§ ACTIVITY
Your task is to find every line of the listing that includes "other" and copy it.

-*-*-

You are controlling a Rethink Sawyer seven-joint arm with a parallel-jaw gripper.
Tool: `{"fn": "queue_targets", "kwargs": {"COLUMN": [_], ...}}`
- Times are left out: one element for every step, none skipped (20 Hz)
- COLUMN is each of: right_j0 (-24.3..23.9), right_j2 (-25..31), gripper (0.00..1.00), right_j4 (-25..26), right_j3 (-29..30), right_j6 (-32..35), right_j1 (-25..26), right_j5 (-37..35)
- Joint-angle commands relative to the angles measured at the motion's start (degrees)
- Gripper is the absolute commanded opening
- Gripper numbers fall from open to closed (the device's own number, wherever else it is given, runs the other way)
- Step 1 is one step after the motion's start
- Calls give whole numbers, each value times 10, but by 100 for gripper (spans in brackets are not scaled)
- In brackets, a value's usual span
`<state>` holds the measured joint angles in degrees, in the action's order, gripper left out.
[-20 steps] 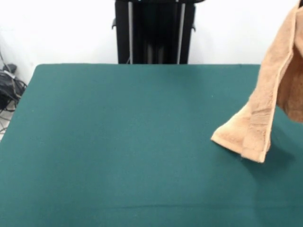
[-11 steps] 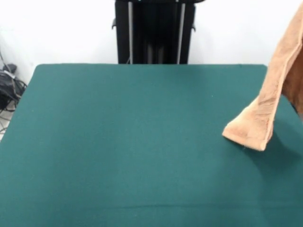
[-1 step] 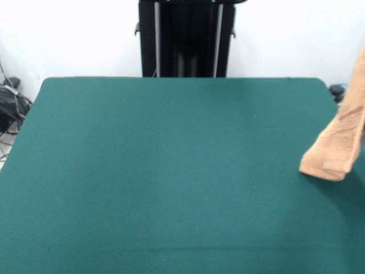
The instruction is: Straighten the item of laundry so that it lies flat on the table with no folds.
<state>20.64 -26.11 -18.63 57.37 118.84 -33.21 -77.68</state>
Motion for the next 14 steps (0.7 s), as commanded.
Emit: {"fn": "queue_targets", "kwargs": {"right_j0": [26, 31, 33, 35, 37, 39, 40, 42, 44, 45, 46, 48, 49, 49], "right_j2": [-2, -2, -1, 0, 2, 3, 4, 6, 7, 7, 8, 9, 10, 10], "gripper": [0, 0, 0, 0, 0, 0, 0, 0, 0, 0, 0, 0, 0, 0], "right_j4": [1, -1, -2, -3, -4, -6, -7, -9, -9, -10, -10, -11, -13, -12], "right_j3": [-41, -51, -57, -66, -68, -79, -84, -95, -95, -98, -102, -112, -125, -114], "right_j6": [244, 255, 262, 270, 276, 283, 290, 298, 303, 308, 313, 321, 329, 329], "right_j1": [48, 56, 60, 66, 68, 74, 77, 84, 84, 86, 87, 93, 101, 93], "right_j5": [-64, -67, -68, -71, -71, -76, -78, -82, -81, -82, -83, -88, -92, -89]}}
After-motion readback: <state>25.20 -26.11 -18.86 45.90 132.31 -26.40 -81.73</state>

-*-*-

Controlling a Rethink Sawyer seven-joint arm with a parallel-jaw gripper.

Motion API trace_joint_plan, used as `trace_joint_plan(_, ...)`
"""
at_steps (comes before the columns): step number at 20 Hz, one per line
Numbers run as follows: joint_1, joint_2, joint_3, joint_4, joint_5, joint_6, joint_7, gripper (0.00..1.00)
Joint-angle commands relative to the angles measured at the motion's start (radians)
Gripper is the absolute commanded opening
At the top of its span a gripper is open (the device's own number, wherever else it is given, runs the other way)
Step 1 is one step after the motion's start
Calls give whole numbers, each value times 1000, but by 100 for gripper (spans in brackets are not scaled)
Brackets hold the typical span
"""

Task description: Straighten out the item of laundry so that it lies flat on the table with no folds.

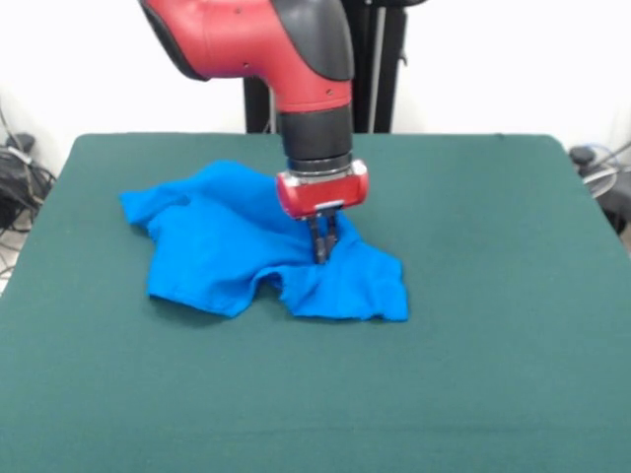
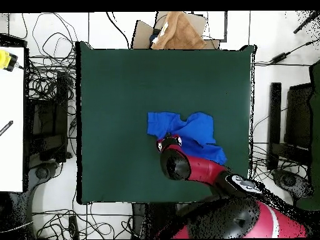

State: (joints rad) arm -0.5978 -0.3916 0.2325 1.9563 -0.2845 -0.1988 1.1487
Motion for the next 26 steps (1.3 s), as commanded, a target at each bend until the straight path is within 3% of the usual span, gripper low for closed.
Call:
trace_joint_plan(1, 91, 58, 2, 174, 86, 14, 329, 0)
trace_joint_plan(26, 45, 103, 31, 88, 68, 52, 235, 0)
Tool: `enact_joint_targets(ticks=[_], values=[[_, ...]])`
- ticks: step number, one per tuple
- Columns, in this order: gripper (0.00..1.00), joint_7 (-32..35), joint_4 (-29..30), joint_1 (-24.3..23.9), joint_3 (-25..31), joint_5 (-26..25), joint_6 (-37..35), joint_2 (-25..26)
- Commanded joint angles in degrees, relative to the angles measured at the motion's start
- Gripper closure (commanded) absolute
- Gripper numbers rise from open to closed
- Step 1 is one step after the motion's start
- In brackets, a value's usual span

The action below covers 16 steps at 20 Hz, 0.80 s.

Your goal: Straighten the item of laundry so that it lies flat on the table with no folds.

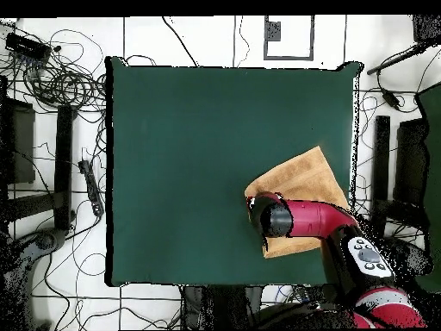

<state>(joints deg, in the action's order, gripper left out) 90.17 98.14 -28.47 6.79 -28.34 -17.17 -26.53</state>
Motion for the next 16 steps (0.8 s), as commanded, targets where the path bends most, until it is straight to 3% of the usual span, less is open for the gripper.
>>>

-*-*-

§ RESULT
- Gripper numbers fall from open to closed (the device's own number, wherever else it is given, runs the other way)
At the top of its span a gripper is open (the device's own number, wherever else it is given, runs the other way)

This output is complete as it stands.